+++ Dataset excerpt

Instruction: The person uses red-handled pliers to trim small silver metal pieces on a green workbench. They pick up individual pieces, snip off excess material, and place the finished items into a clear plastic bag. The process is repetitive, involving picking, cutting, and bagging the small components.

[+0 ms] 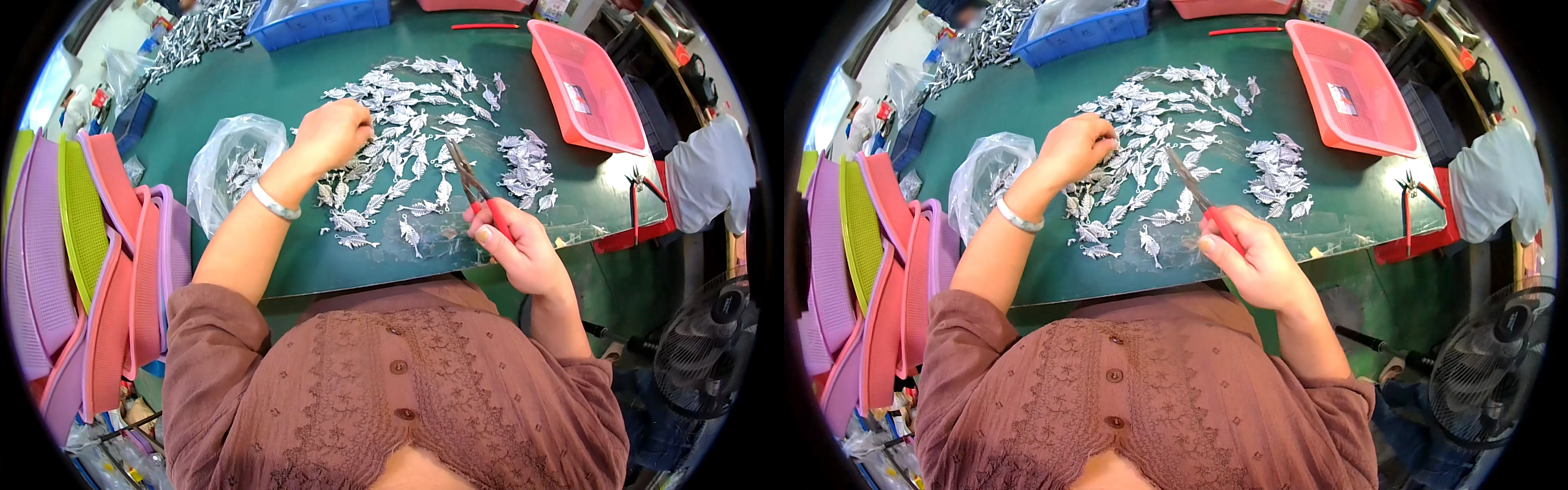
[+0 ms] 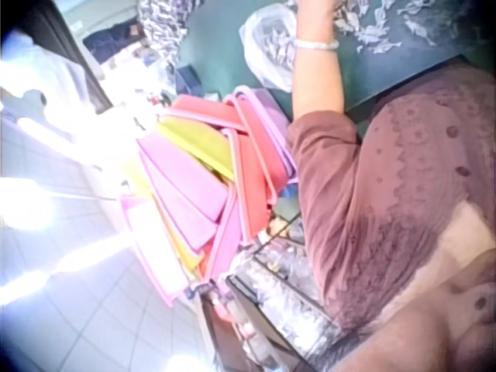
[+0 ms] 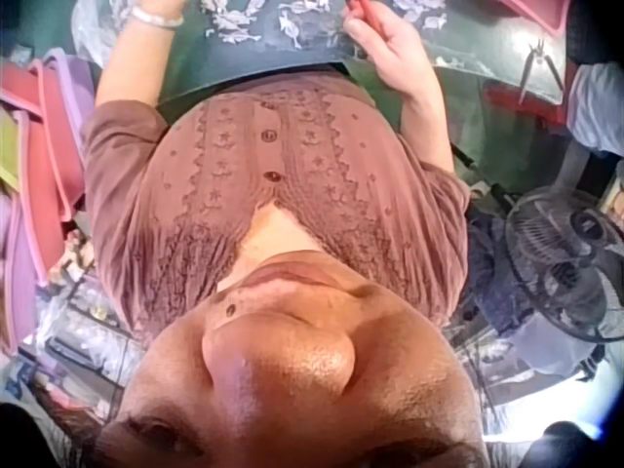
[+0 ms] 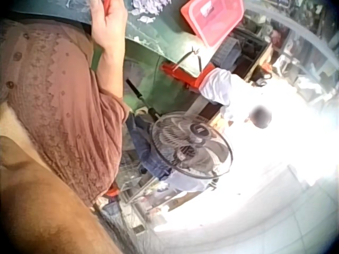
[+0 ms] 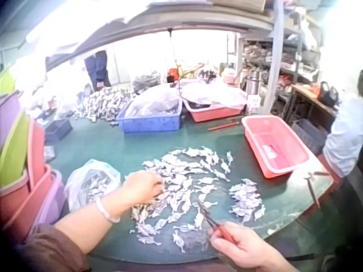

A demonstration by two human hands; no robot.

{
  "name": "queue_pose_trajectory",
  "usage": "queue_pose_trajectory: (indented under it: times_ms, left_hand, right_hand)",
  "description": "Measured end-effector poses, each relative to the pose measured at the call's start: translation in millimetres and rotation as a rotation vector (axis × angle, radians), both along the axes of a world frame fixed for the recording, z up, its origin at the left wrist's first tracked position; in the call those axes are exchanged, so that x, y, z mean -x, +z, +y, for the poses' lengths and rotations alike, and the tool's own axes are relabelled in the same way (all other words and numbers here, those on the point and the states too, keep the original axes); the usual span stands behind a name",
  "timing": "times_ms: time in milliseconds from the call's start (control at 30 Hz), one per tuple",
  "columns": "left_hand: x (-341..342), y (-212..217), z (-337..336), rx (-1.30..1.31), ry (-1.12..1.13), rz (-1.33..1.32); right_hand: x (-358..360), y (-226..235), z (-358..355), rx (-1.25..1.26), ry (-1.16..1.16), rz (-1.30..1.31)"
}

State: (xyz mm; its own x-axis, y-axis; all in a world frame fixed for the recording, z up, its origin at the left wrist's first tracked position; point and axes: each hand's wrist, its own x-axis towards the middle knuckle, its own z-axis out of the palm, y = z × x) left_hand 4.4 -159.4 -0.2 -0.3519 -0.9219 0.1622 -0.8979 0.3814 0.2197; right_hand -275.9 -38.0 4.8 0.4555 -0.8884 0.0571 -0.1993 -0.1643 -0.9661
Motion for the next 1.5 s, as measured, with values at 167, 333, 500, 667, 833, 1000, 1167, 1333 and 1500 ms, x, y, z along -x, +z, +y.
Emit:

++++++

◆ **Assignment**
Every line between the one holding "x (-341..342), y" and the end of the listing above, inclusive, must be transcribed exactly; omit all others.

◆ **Task response**
  "columns": "left_hand: x (-341..342), y (-212..217), z (-337..336), rx (-1.30..1.31), ry (-1.12..1.13), rz (-1.33..1.32); right_hand: x (-358..360), y (-226..235), z (-358..355), rx (-1.25..1.26), ry (-1.16..1.16), rz (-1.30..1.31)"
}

State: (xyz mm; its own x-axis, y-axis; all in a world frame fixed for the recording, z up, its origin at the left wrist's first tracked position; point and axes: each hand's wrist, its own x-axis towards the middle knuckle, its own z-axis out of the palm, y = z × x) left_hand 4.4 -159.4 -0.2 -0.3519 -0.9219 0.1622 -0.8979 0.3814 0.2197; right_hand -275.9 -38.0 4.8 0.4555 -0.8884 0.0571 -0.1993 -0.1643 -0.9661
Motion for the next 1.5 s, as measured, with values at 167, 333, 500, 667, 833, 1000, 1167, 1333 and 1500 ms, x, y, z along -x, +z, +y.
Emit:

This answer is finished.